Si la modification est adoptée, elle ne vaut que pour l’avenir. Elle ne peut en effet être rétroactive, sauf si le dirigeant l’accepte. Cette solution repose sur un raisonnement comparable à celui exposé pour les sociétés non cotées : si une assemblée peut modifier pour l’avenir une décision antérieurement prise par celle-ci, elle ne peut revenir en arrière, sauf accord individuel des personnes concernées, pour ne pas porter atteinte à leurs droits acquis. Dès lors, en particulier l’assemblée qui statue ex-post ne pourrait pas revenir sur les critères et modalités retenus par l’assemblée ex-ante, sauf accord des intéressés.
Circonstances exceptionnelles
La loi a prévu qu’en cas de circonstances exceptionnelles, le conseil d’administration peut déroger à l’application de la politique de rémunération si cette dérogation est temporaire, conforme à l’intérêt social et nécessaire pour garantir la pérennité ou la viabilité de la société (article L. 225-37 – 2, III du Code de commerce).
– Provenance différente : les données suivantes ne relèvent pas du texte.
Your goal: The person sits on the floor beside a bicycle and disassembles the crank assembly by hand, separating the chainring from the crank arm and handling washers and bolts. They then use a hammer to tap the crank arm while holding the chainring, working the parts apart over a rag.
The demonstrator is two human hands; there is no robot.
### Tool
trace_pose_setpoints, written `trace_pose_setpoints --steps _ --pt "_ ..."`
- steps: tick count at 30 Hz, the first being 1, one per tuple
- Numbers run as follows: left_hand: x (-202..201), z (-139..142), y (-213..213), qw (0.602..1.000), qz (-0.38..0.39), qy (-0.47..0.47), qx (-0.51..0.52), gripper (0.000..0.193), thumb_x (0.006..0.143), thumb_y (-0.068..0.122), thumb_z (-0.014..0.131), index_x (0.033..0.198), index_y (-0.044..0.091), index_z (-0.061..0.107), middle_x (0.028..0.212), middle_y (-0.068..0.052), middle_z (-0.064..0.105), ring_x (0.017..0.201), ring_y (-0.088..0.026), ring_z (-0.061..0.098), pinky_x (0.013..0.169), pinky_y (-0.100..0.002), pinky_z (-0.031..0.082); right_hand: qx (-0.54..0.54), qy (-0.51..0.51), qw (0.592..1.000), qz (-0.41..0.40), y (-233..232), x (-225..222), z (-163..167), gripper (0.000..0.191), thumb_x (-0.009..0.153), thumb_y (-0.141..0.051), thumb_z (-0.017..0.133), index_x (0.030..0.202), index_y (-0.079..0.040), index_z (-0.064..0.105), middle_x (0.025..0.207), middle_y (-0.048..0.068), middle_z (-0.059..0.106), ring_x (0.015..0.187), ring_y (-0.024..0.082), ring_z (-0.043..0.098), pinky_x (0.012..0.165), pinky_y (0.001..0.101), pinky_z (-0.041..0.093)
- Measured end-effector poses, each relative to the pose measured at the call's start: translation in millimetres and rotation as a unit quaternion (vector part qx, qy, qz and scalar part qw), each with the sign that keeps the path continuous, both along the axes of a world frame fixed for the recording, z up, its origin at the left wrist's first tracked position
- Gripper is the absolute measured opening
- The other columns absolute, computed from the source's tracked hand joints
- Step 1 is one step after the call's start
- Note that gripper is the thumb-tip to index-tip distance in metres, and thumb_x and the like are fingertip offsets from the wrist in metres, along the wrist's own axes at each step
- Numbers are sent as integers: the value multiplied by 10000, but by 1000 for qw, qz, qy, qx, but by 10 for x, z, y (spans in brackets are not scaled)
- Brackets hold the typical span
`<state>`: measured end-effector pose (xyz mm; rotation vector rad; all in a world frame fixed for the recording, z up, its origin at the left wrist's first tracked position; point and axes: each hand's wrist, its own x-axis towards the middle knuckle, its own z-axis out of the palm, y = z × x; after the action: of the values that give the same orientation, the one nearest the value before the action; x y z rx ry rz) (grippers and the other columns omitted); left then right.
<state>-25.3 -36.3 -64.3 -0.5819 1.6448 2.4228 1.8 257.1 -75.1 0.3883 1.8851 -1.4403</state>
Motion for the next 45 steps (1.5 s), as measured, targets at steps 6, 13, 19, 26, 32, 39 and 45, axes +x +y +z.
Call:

Un pouvoir doublement exorbitant est ainsi accordé au conseil d’administration ou de surveillance, qui lui permet, dans des circonstances très exceptionnelles, d’une part de revenir sur le vote ex-ante de l’assemblée, d’autre part d’imposer unilatéralement aux mandataires sociaux une modification rétroactive des modalités de leur rémunération.
Est-ce que la situation sanitaire en cours depuis mars de cette année et les conséquences économiques, financières et sociales qui en résultent, pourraient justifier une telle révision ? Possiblement, mais en fonction de la situation propre de chaque société et au regard des conditions étroites imposées par la loi.